LONDON (Reuters) - Government forecasts for economic growth are above consensus and based on a questionable premise that Britain is better equipped than other nations to withstand the credit crisis, a parliamentary committee said on Monday.
Parliament’s Treasury Select Committee, which is charged with scrutinising economic policy, said the finance ministry had also given little evidence of analysis of the risks to Chancellor Alistair Darling’s economic estimates.
“The Treasury’s optimism is based on its contention that the UK economy is better placed than other OECD economies in the face of market turmoil,” the committee said in a report on Darling’s first budget in March.

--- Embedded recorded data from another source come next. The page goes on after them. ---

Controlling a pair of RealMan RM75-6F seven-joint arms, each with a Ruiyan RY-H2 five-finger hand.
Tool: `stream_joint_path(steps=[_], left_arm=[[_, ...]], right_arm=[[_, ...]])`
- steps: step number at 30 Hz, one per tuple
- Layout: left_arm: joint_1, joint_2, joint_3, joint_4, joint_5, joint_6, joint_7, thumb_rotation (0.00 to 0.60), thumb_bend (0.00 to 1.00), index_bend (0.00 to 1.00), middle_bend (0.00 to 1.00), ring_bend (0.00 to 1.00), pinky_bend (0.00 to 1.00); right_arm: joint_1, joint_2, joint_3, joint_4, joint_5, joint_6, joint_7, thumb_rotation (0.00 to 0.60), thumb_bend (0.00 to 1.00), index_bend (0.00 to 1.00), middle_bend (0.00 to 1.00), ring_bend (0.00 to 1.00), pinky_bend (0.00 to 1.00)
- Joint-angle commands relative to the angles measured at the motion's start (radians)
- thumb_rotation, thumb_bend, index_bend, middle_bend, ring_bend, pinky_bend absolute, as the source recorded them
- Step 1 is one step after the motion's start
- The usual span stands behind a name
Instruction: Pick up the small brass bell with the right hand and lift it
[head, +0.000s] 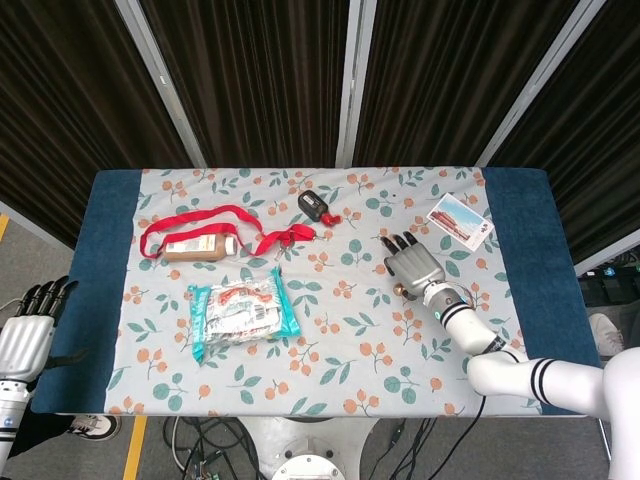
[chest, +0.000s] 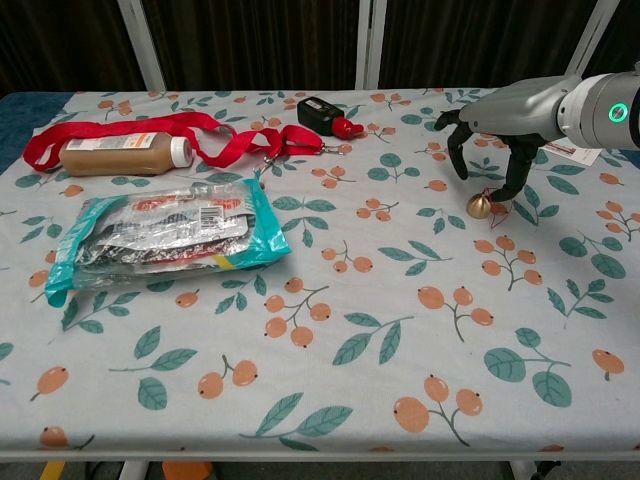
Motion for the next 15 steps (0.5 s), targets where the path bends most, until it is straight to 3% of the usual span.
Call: stream_joint_path(steps=[1,15], left_arm=[[0.000,0.000,0.000,0.000,0.000,-0.001,-0.001,0.600,0.04,0.01,0.00,0.00,0.00],[0.002,-0.001,0.001,0.004,0.000,0.000,-0.004,0.600,0.03,0.01,0.00,0.00,0.00]], right_arm=[[-0.001,-0.001,0.000,0.001,0.000,0.002,0.001,0.600,0.16,0.46,0.00,0.00,0.00],[-0.001,-0.004,-0.005,0.008,0.014,0.002,0.001,0.600,0.17,0.49,0.00,0.00,0.00]])
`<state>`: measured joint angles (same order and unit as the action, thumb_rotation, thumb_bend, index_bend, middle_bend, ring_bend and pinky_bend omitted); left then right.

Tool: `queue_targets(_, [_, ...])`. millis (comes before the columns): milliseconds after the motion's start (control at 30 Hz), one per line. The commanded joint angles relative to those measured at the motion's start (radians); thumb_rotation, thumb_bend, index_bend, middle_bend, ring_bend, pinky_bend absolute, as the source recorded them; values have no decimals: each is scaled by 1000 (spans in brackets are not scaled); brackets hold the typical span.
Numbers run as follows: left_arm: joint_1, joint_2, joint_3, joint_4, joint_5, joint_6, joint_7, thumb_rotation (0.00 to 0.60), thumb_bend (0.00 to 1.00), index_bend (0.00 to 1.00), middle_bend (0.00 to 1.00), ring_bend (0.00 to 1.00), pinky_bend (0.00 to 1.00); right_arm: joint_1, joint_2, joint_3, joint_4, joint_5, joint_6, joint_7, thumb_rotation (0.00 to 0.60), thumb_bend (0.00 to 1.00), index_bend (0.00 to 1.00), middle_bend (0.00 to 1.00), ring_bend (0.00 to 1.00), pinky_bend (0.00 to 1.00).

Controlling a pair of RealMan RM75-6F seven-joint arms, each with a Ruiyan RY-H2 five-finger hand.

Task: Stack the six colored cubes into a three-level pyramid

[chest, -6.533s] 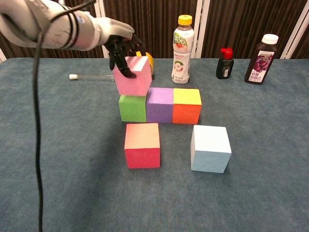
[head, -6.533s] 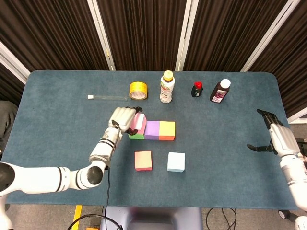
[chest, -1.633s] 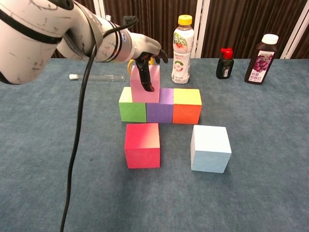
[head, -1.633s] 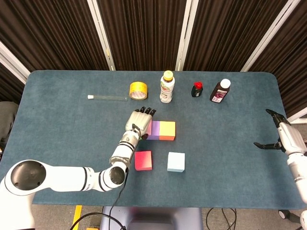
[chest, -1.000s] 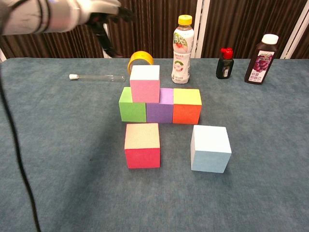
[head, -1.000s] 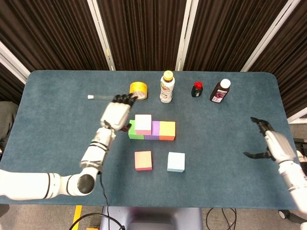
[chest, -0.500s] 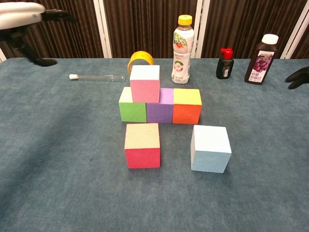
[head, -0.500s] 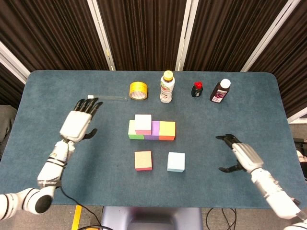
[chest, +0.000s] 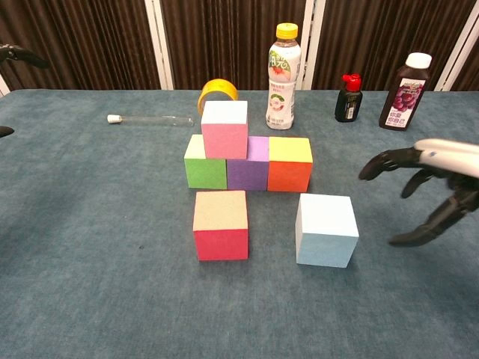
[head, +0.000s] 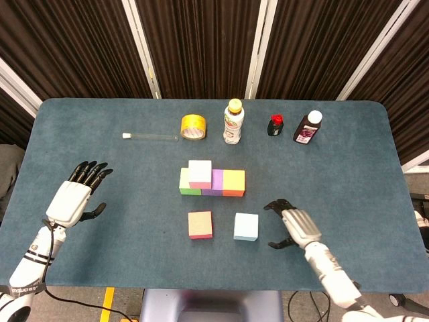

“We remain concerned that some of the economy’s characteristics that have proven beneficial during past crises might prove to be conduits through which the current problems in global financial markets are transmitted to the UK real economy.”
Those characteristics include rapidly rising house prices, close ties with the United States and an increasing dependence on the financial sector, the committee said.
Darling has forecast the economy will grow between 1.75 and 2.25 percent this year and then recover to expand by 2.25-2.75 percent in 2009.
The median forecast of economists polled by Reuters is for growth of 1.8 percent this year and 1.9 percent in 2009.
Most economists argue Britain is set for a marked slowdown in growth this year as the credit crunch spreads to affect households and not just the already hard-hit financial sector.
“Should those risks crystallise, the government would have extremely limited scope, under the fiscal rules as currently defined, to take further fiscal measures to support monetary policy,” the committee said.